The Windows Remote Desktop Protocol has been severely hit by hackers wishing to compromise home-working employees.
Coronavirus lockdowns have tempted hackers into carrying out over 100,000 ‘brute force attacks’ against the Windows Remote Desktop Protocol every single day.
Says a report by Eset, its telemetry data showed a doubling of attacks over the pandemic period as the number of remote workers increased.
Remote Computers
While this has led to an increased use of Windows’ Remote Desktop Protocol (RDP) to allow workers to connect to the corporate network from remote computers, organisations have neglected to increase security with employees using easy-to-guess passwords & with no additional layers of authentication or protection.
“That is probably also the reason why RDP has become such a popular attack vector in the past few years, especially among ransomware gangs.

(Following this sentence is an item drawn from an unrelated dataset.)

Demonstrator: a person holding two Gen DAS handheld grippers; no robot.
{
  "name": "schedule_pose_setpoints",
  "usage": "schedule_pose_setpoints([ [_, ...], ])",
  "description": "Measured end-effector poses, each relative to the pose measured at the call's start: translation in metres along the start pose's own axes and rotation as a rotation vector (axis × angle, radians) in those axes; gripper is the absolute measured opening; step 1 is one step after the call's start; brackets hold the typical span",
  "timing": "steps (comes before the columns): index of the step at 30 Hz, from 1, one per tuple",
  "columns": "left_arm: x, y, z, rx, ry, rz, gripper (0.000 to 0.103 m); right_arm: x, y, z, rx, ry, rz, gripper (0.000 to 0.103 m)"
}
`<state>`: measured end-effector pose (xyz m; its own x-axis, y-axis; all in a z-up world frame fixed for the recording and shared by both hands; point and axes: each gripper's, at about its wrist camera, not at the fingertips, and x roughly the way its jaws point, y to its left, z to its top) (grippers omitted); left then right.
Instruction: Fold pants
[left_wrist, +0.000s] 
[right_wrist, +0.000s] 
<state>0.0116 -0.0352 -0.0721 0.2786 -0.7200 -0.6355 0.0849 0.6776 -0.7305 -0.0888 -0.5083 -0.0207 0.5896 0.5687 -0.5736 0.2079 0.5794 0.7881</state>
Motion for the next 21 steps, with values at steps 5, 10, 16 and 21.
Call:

These cyber-criminals typically brute-force their way into a poorly secured network, elevate their rights to admin level, disable or uninstall security solutions & then run ransomware to encrypt crucial company data,” researchers commented.
Attacks
The data showed that most of the attacks originated from IP addresses in the US, China, Russia, Germany, & France. Most targeted countries were Russia, Germany, Japan, Brazil & Hungary.
Robert Ramsden-Board, VP EMEA, Securonix, explained that the fact there are more than 100,000 brute-force attacks targeting Windows RDP daily shows the extent of the risk.
“Despite the significant warning, many accounts on the Windows platform have substituted security for convenience with weak passwords or credential sharing. Indeed, it is the companies themselves who have the responsibility for the security of their corporate data,” he observed.
Awareness
“As things stand currently, many companies have little awareness of the security posture their employees are taking while working from home. It is essential for companies to ensure that they are able to secure sensitive information in a more fluid working environment, which may continue for a significant time.
This may mean conducting security training courses to highlight the importance of adequate cyber-hygiene. If we are to win the fight against cybercriminals, then we must enforce a security-conscious mindset that transcends office walls.”
Millions of Attacks
Nigel Thorpe, Technical Director at Secure Age, commented that hackers work from a position of being able to attempt ‘millions of attacks’ in the knowledge that some will get through.
“Ransomware & brute force attacks are great examples, & organisations must assume that someday one or more of these attacks will succeed no matter what barriers are put in place.
Clearly, we do not want cybercriminals inside the network, but we must plan for the eventuality by inherently protecting data at source using file encryption. Implemented properly, so that people don’t need to be aware of the encryption that’s going on, any stolen data will remain encrypted and therefore useless to the hacker,” he counselled.
Securing the Endpoint
Tom Lysemose Hansen, CTO at Promon, advised that organisations should not rely on leaving it to employees to handle security themselves. Instead, focus on ‘securing the endpoint’ by means of security mechanisms that protect browsers and applications used for virtual desktop sessions against attacks in real-time.
VPNs
“This can be through the use of VPNs to enable protected remote access to corporate environments and applications, ideally through the use of a protected browser.
To further reduce this risk, businesses should also ensure that employees are made aware that they should only access business-critical applications/portals/CRMs within protected environments when necessary and no more,” he concluded.